#### [Collected data entries]
------------------------------------------------------------------------
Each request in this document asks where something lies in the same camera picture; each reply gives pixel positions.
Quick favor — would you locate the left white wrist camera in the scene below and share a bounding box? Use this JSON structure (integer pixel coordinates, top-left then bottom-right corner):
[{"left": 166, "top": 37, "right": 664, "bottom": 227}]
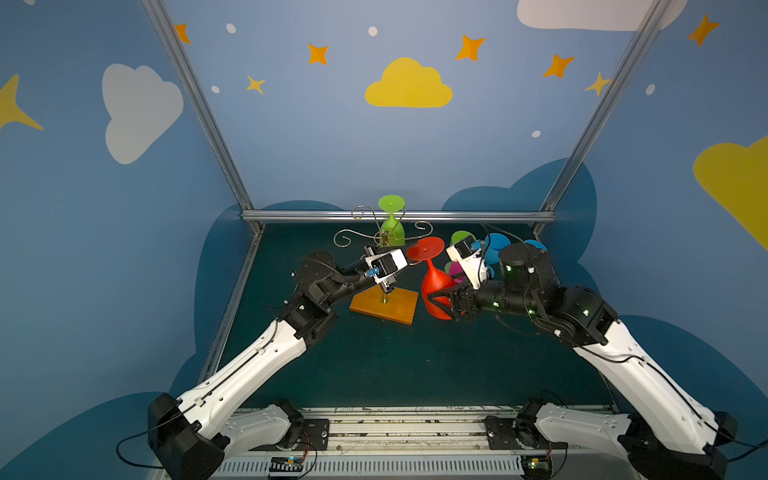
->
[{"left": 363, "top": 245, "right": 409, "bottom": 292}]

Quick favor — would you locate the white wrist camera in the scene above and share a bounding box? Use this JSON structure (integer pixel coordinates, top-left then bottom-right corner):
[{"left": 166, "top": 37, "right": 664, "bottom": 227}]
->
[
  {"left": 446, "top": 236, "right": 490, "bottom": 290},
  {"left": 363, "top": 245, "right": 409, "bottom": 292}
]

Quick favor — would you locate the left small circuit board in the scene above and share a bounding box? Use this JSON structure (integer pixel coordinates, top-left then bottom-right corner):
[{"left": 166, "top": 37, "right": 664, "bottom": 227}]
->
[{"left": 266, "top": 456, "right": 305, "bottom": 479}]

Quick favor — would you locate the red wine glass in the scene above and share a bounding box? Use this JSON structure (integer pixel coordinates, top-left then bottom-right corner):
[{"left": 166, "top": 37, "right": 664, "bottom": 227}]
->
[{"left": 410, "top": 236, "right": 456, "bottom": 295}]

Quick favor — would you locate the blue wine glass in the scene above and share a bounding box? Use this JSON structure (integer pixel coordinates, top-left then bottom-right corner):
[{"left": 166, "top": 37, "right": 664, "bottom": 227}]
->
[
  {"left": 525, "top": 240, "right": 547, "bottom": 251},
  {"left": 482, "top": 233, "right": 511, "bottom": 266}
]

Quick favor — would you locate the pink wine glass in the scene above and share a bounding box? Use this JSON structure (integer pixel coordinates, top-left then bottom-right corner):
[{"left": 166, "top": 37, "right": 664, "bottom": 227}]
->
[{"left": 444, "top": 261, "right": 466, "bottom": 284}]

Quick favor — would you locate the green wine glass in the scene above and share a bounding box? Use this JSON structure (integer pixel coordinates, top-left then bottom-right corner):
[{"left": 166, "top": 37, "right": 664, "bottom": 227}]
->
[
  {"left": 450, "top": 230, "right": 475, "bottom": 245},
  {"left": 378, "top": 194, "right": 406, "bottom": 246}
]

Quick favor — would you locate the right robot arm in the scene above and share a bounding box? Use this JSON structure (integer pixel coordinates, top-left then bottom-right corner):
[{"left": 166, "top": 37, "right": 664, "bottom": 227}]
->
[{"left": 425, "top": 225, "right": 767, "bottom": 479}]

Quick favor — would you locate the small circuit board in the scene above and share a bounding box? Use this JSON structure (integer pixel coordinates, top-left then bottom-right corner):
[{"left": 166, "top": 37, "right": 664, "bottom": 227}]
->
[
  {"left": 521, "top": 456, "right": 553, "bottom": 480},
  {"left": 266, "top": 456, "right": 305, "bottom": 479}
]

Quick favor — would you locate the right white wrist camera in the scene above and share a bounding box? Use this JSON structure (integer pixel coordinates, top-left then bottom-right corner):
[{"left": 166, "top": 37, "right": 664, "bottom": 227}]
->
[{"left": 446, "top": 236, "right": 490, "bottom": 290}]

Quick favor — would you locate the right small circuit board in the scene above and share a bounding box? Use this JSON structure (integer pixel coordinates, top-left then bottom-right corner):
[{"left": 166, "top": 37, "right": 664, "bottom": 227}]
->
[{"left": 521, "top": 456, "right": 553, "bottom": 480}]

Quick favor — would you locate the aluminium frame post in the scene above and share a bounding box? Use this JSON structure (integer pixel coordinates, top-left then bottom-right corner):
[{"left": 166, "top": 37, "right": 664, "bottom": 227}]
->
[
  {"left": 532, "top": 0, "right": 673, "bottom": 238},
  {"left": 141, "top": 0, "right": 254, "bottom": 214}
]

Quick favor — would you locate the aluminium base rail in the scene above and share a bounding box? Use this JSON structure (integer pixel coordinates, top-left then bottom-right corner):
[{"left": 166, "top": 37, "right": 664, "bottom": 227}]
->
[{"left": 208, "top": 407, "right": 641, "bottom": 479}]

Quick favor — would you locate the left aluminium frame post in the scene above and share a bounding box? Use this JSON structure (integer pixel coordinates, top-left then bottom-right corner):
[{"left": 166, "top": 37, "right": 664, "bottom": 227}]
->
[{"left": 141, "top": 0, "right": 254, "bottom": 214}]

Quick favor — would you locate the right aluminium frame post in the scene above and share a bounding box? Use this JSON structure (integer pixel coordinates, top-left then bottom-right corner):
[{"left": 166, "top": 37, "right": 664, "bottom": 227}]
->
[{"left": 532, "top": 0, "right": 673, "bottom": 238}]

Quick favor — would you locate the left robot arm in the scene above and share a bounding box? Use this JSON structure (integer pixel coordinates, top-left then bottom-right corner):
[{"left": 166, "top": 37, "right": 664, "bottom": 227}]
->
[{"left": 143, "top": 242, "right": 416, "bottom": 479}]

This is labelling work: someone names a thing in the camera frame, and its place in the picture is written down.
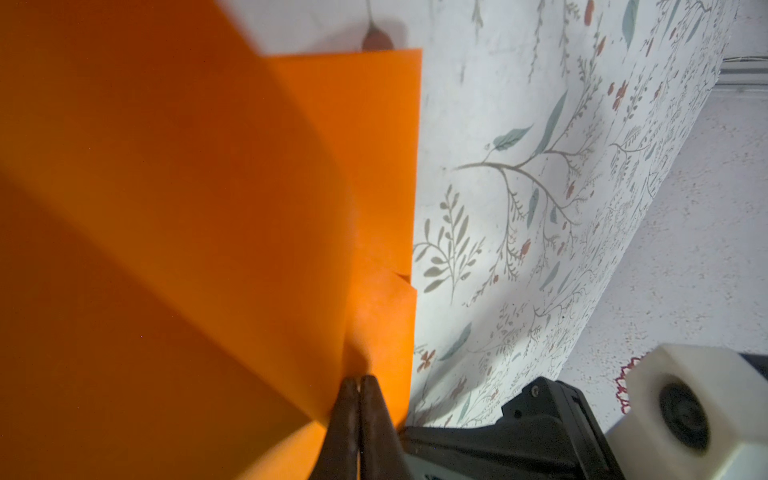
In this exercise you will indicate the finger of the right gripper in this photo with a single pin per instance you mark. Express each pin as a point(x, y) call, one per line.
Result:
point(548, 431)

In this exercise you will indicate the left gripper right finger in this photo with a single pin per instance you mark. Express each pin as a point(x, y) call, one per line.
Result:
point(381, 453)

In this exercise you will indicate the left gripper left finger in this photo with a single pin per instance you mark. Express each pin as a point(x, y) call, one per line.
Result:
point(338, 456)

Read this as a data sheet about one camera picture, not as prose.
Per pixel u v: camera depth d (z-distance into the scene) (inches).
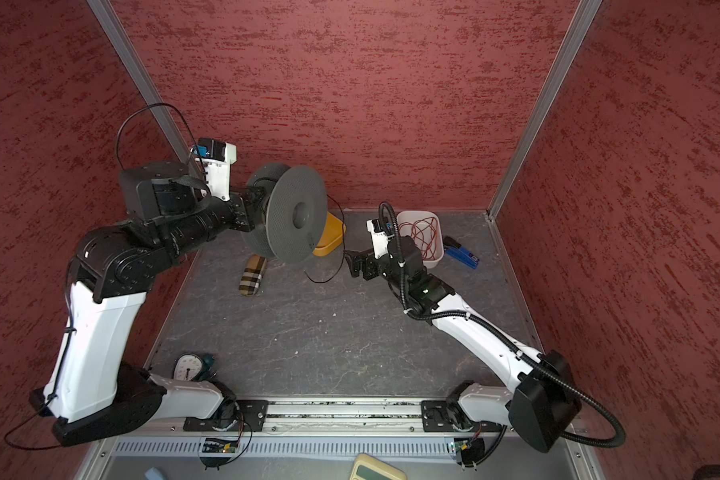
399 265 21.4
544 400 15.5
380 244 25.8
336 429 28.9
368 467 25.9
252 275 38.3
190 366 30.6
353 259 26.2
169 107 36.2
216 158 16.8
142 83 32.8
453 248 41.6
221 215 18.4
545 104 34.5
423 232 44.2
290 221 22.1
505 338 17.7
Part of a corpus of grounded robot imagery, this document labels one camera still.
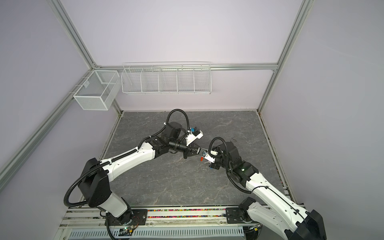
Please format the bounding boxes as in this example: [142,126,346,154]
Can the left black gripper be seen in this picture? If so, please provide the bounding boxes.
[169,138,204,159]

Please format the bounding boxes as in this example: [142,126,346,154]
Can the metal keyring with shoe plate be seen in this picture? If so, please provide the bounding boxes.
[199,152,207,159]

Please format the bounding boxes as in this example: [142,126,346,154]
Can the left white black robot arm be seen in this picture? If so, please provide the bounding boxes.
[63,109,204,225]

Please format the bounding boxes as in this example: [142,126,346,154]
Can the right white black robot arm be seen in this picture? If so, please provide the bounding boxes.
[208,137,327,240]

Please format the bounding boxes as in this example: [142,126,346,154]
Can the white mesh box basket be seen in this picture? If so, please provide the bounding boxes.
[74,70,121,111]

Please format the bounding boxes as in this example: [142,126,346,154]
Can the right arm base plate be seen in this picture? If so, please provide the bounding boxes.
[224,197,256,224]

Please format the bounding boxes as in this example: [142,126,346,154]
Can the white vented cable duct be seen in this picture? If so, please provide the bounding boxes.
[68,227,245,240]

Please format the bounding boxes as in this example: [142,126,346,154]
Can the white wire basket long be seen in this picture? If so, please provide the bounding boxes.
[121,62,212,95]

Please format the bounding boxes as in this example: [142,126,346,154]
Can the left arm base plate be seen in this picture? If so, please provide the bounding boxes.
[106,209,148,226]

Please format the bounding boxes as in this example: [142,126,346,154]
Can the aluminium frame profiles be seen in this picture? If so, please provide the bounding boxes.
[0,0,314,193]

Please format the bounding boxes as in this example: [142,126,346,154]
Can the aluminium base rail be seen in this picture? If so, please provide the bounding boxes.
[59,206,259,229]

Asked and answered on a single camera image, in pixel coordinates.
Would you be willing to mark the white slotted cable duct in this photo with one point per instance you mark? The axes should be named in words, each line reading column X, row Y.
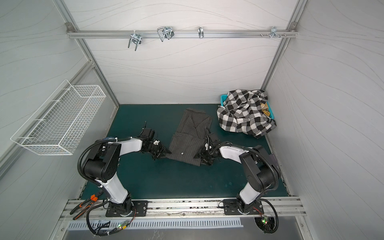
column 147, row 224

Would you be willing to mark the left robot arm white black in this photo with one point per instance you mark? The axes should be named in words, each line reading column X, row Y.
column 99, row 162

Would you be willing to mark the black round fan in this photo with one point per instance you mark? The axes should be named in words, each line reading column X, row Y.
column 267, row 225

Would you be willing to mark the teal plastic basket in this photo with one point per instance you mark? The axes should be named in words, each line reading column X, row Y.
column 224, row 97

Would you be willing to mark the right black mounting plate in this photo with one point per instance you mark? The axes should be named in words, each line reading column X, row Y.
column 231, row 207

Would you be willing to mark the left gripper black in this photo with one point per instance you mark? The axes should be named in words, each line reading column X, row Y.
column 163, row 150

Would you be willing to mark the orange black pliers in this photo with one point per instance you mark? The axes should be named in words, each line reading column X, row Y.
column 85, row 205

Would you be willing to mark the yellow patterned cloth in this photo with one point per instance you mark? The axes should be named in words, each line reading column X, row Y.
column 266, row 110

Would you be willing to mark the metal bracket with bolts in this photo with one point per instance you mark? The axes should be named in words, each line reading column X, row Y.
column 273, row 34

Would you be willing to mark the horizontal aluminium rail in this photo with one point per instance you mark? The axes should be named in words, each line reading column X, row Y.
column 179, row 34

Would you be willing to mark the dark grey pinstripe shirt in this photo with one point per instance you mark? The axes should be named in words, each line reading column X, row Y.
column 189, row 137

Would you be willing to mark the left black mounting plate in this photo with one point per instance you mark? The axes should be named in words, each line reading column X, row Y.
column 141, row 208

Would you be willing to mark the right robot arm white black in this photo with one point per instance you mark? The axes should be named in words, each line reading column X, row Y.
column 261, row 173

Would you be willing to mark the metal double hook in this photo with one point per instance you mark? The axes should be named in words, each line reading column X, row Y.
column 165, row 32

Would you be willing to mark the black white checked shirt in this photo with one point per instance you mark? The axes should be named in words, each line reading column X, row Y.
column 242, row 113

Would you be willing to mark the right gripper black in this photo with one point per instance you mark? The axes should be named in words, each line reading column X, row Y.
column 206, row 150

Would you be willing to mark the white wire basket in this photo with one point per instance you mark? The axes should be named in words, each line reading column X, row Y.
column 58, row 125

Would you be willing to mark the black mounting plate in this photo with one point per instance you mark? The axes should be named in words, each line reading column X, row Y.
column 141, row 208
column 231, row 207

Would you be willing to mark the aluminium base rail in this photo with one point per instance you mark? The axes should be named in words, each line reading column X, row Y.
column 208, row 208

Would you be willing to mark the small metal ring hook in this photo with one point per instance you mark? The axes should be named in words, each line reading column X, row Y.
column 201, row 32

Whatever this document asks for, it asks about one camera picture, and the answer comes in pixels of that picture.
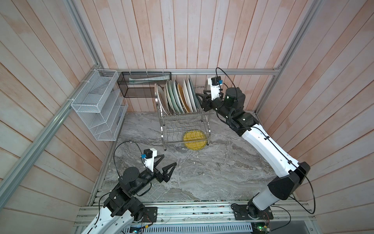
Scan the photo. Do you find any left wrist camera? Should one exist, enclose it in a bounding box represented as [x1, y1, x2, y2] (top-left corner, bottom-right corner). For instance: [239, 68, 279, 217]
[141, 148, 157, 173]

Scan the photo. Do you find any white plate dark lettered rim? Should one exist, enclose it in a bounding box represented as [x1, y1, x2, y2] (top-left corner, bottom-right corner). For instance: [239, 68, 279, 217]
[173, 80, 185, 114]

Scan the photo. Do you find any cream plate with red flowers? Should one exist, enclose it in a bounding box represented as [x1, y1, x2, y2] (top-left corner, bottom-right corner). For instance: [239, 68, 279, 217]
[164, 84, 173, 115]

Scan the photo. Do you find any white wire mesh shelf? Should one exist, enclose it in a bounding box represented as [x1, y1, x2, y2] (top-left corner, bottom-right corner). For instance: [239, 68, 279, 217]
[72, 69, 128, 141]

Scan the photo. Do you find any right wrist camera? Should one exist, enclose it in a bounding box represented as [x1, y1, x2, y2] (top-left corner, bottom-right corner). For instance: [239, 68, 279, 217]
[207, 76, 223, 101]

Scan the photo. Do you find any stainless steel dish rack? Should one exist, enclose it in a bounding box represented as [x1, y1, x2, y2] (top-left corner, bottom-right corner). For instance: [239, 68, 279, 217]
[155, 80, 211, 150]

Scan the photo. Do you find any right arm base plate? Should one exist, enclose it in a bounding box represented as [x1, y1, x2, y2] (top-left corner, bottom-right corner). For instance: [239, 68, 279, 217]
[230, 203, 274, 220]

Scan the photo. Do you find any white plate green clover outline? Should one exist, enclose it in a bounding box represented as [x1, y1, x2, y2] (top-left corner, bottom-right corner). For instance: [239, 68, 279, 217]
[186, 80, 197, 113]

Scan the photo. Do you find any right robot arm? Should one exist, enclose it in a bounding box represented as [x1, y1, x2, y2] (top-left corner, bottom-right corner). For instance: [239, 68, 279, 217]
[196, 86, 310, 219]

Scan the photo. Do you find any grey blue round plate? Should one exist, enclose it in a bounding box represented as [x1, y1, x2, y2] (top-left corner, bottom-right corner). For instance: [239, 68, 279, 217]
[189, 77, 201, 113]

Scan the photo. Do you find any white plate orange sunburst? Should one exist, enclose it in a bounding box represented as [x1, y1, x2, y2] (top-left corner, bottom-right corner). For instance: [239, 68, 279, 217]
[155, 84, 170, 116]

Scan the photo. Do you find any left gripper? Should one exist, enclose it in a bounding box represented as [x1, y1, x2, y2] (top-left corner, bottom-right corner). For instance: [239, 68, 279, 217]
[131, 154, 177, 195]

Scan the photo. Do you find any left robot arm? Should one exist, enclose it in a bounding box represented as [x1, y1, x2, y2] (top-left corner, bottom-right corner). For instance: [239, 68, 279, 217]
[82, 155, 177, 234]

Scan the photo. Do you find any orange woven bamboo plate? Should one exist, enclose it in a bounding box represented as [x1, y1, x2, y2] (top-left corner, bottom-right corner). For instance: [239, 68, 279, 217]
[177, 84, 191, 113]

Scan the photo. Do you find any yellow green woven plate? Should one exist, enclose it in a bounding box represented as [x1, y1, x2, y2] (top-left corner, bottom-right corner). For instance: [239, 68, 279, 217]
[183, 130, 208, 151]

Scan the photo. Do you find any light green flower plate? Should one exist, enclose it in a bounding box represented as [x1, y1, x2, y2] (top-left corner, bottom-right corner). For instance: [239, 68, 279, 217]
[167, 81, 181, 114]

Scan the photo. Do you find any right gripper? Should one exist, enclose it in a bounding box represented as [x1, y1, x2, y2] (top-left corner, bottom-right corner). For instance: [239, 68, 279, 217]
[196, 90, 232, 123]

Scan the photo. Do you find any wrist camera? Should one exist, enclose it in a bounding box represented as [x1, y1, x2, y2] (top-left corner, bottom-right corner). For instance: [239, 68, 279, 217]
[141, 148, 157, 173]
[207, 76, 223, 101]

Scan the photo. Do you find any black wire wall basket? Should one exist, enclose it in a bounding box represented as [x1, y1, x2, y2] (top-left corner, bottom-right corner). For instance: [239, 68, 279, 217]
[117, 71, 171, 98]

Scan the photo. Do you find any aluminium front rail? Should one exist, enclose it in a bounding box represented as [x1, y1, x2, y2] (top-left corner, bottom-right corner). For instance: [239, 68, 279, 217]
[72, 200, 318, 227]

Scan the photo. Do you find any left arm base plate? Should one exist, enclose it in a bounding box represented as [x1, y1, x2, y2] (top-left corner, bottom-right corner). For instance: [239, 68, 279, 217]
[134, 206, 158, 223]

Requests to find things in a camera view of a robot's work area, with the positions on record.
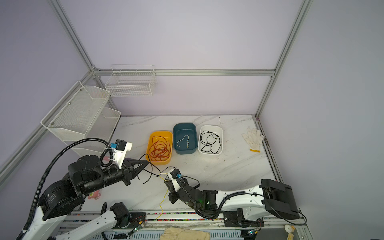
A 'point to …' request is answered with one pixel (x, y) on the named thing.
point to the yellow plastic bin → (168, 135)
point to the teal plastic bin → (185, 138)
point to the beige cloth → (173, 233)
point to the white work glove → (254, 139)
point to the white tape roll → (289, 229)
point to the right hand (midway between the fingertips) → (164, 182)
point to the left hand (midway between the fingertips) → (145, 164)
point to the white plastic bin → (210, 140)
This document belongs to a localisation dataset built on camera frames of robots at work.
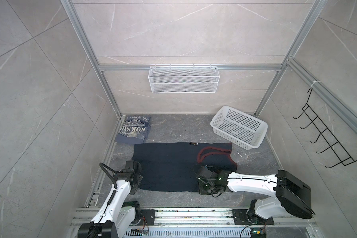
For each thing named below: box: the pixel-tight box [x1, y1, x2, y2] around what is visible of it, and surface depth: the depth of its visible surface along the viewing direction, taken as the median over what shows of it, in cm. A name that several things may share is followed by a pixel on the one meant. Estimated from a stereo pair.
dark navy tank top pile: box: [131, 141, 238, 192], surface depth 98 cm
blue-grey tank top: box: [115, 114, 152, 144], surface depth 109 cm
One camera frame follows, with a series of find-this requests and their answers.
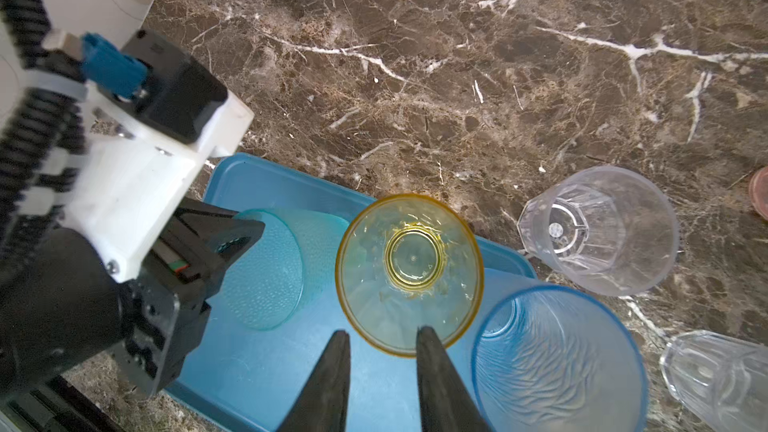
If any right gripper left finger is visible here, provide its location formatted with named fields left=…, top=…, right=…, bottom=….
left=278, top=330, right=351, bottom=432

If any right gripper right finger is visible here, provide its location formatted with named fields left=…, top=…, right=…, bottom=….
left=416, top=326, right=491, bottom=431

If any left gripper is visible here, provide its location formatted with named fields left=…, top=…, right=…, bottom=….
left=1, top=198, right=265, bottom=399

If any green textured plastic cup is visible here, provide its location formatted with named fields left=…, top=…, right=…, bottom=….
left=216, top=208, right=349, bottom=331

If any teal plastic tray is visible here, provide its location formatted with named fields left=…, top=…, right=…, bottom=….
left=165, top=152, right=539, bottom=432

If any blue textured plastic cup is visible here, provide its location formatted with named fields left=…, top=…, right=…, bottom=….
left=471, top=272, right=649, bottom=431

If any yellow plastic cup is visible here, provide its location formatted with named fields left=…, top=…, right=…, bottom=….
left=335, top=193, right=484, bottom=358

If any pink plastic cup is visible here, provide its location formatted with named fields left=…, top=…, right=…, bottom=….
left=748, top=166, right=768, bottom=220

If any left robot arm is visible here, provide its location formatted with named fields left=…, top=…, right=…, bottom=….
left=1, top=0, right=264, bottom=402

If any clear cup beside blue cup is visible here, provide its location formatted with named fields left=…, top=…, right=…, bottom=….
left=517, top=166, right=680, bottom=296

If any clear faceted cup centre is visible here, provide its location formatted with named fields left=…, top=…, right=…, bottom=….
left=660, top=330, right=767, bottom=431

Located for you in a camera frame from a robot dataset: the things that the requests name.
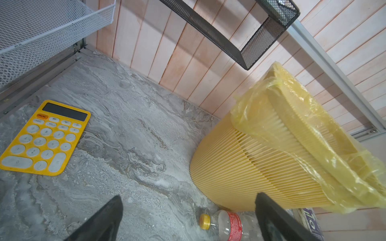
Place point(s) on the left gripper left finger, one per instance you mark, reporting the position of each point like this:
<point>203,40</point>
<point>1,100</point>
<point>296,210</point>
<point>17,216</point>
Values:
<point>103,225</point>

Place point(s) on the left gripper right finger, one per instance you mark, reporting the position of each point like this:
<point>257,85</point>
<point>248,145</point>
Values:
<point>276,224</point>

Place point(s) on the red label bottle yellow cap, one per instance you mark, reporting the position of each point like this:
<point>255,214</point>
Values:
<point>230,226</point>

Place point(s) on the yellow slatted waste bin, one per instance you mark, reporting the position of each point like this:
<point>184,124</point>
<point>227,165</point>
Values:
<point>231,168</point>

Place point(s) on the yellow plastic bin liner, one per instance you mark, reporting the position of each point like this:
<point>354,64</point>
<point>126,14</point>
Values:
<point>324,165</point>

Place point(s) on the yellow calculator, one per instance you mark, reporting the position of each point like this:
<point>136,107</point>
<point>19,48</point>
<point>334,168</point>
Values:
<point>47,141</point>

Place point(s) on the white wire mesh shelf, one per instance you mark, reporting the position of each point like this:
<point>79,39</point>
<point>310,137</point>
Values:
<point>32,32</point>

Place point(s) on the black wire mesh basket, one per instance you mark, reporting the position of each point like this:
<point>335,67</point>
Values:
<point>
------------------------------------------------------------------------
#### [Problem requirements]
Show every line from the entries above in which the word "positions" appears.

#### [Answer to this problem]
Each request in this document asks where something lies in the same camera picture; each reply gives pixel positions.
Requests to find things in a camera view of a robot's work area, with the positions on record.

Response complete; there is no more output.